If you’re one of the 7.7 million on the SAVE plan, you should be aware that it’s ending. Recent changes from the new bill may feel discouraging, but taking steps now helps protect your credit, finances, and emotional well-being.

Before diving into the action steps, let’s clarify what the SAVE Plan actually is.

The SAVE Plan (Saving on a Valuable Education) was an income-driven repayment (IDR) option offered by the U.S. Department of Education. It eased pressure by linking payments to income and family size.

This led to:

  • Lower monthly payments, especially for undergrads
  • Subsidies to keep the balance from growing if income-based payments couldn’t even cover interest
  • 0 interest for some borrowers
  • Faster loan forgiveness for smaller balances (10 years vs 25) for loans in good standing

SAVE helped prevent interest from piling up for those who needed support. If you were on REPAYE, you were automatically moved to SAVE when it started. You can confirm whether or not you’re on the SAVE Plan by logging into either the studentaid.gov site or your lender’s portal and seeing if your repayment plan is labeled as SAVE or Saving on Valuable Education.

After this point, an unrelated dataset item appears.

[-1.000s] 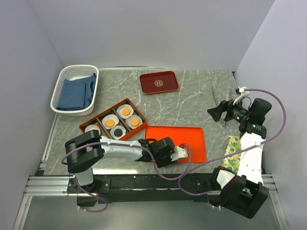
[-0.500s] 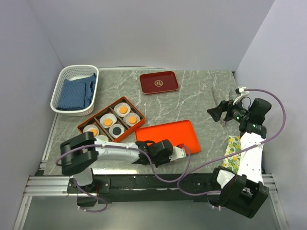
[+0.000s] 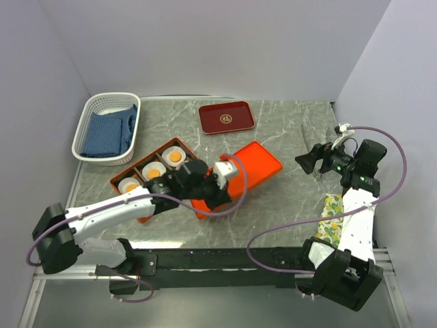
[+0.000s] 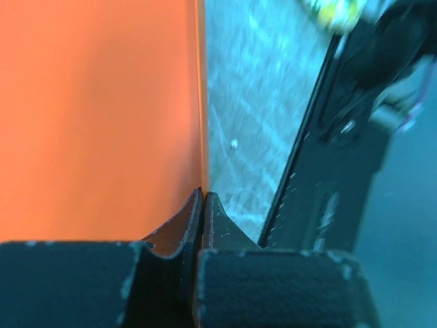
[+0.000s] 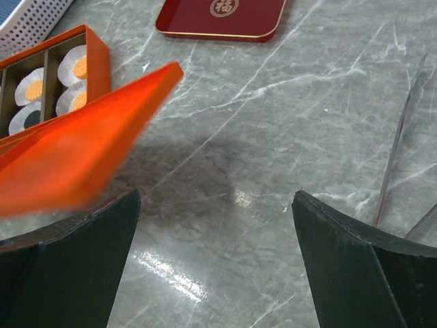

To prepare yourself for upcoming changes, here’s what to do first.

Step 1. Learn the Timeline

Those currently on the SAVE plan should be aware that, starting August 1, 2025, interest will resume accruing on your student loan balance. However, you will not be charged any interest that was forgiven before August 1, 2025. However, going forward, a larger portion of every payment you make will be allocated toward interest.

Federal law ends SAVE for good, closing it to new borrowers as of a specified date. On July 1, 2026, a new income-based Repayment Assistance Plan will begin, and existing plans will remain available after SAVE ends.

Step 2: Review Your Current Loan Status

Before anything changes, look at your current situation.

Log in to your lender’s portal and confirm the details.

  • What’s the balance?
  • How much interest have you accrued?
  • What’s your interest rate?
  • What’s your current repayment plan look like?
  • How is your repayment being calculated based on family size, loan type, and income?

This is your starting point to determine your future plan of action.

Step 3: Update Your Income and Family Size Information

When repayment calculations change, your information needs to be accurate.

Not only might this impact your payments directly. It could influence recommendations from your lender regarding the best plan for you.

Submit any necessary documents as soon as possible. Updating now might result in a slight payment increase, but it’s better than facing a significant jump later.

Step 4: Check Eligibility for Existing Income-Based Repayment Plan

To determine if you’re eligible for one of the IDR plans that continue to exist, go to https://studentaid.gov/idr/.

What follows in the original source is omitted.